Write out each line of the listing as it stands, without the images.
========
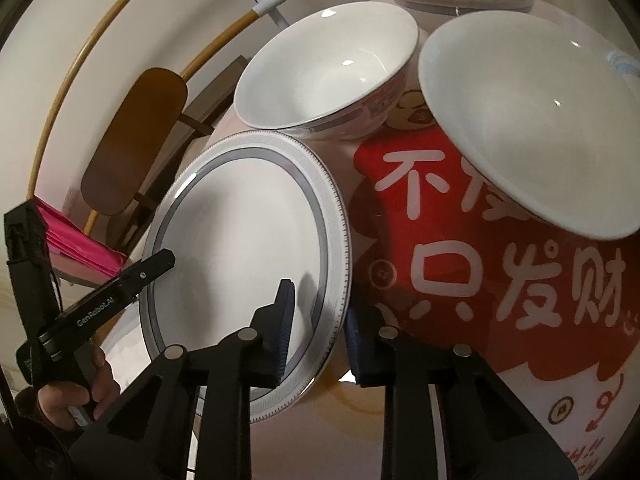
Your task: Organize plates and bowls
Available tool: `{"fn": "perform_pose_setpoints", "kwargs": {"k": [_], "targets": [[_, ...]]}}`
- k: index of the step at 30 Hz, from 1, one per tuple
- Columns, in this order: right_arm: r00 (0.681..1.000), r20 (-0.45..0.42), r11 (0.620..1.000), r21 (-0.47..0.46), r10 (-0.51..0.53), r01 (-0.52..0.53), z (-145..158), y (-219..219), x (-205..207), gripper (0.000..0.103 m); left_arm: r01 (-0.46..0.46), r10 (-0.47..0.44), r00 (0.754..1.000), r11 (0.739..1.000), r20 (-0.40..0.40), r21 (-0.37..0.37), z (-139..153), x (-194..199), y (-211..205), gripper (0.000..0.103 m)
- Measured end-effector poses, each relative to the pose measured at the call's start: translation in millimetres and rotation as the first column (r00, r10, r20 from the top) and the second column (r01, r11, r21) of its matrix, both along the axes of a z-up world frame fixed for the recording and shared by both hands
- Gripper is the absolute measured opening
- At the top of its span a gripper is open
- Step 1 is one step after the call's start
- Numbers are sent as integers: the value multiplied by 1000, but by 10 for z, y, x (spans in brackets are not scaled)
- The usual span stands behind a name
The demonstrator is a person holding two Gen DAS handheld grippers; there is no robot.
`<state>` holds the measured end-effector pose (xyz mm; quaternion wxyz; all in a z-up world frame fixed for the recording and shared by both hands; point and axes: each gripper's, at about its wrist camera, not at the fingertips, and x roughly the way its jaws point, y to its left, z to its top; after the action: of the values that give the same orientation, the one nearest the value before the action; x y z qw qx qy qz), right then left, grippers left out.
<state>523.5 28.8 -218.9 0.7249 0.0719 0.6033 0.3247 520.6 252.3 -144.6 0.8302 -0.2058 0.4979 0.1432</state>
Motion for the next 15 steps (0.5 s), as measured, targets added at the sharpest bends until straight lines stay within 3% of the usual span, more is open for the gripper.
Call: {"fn": "perform_pose_setpoints", "kwargs": {"k": [15], "targets": [[999,-38,999,4,37,-37,63,-279,-19,17,24,-24,1000,1000,-17,-20,150,-284,-192,20]]}}
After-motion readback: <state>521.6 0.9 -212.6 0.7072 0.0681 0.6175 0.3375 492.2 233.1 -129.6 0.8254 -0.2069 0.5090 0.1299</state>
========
• [Answer to this exercise]:
Your task: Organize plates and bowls
Available tool: `{"fn": "perform_pose_setpoints", "kwargs": {"k": [_], "targets": [[_, ...]]}}`
- k: index of the step at 30 Hz, from 1, one per tuple
- Columns, in this order: right_arm: r00 (0.681..1.000), r20 (-0.45..0.42), r11 (0.620..1.000), r21 (-0.47..0.46), r10 (-0.51..0.53), r01 (-0.52..0.53), z (-145..158), y (-219..219), x (-205..207), gripper (0.000..0.103 m); left_arm: r01 (-0.46..0.46), r10 (-0.47..0.44), r00 (0.754..1.000), r11 (0.739..1.000), r20 (-0.40..0.40), r21 (-0.37..0.37), z (-139..153), x (-194..199), y (-211..205), gripper (0.000..0.103 m)
- Measured end-effector poses, each relative to the pose measured at the call's start: translation in millimetres and rotation as the first column (r00, r10, r20 from the top) and the second column (r01, r11, r21) of its matrix, both along the axes of a z-up world frame fixed for the recording and shared by both hands
- Gripper is the absolute measured opening
- At the top of its span a gripper is open
- Step 1 is one step after the call's start
- Numbers are sent as integers: the value multiplied by 1000, but by 10 for z, y, x (spans in brackets are not scaled)
- The usual span stands behind a name
The demonstrator is a person holding two Gen DAS handheld grippers; there is no robot.
`<state>` holds the measured end-effector pose (xyz mm; quaternion wxyz; all in a z-up world frame fixed for the recording and shared by both hands; point and axes: each gripper's, at about its wrist camera, not at the fingertips, and x roughly the way its jaws point, y to its left, z to its top; after the action: of the values that give the same orientation, the one nearest the value before the action; x y z qw qx qy qz), right then left, grippers left out.
<state>523.5 28.8 -218.9 0.7249 0.0719 0.6033 0.3247 520.6 252.3 -144.6 0.8302 -0.2058 0.4979 0.1432</state>
Motion for the next 15 steps (0.5 s), as measured, targets added at the sharpest bends until straight lines stay within 3% of the usual span, more is open for the gripper.
Call: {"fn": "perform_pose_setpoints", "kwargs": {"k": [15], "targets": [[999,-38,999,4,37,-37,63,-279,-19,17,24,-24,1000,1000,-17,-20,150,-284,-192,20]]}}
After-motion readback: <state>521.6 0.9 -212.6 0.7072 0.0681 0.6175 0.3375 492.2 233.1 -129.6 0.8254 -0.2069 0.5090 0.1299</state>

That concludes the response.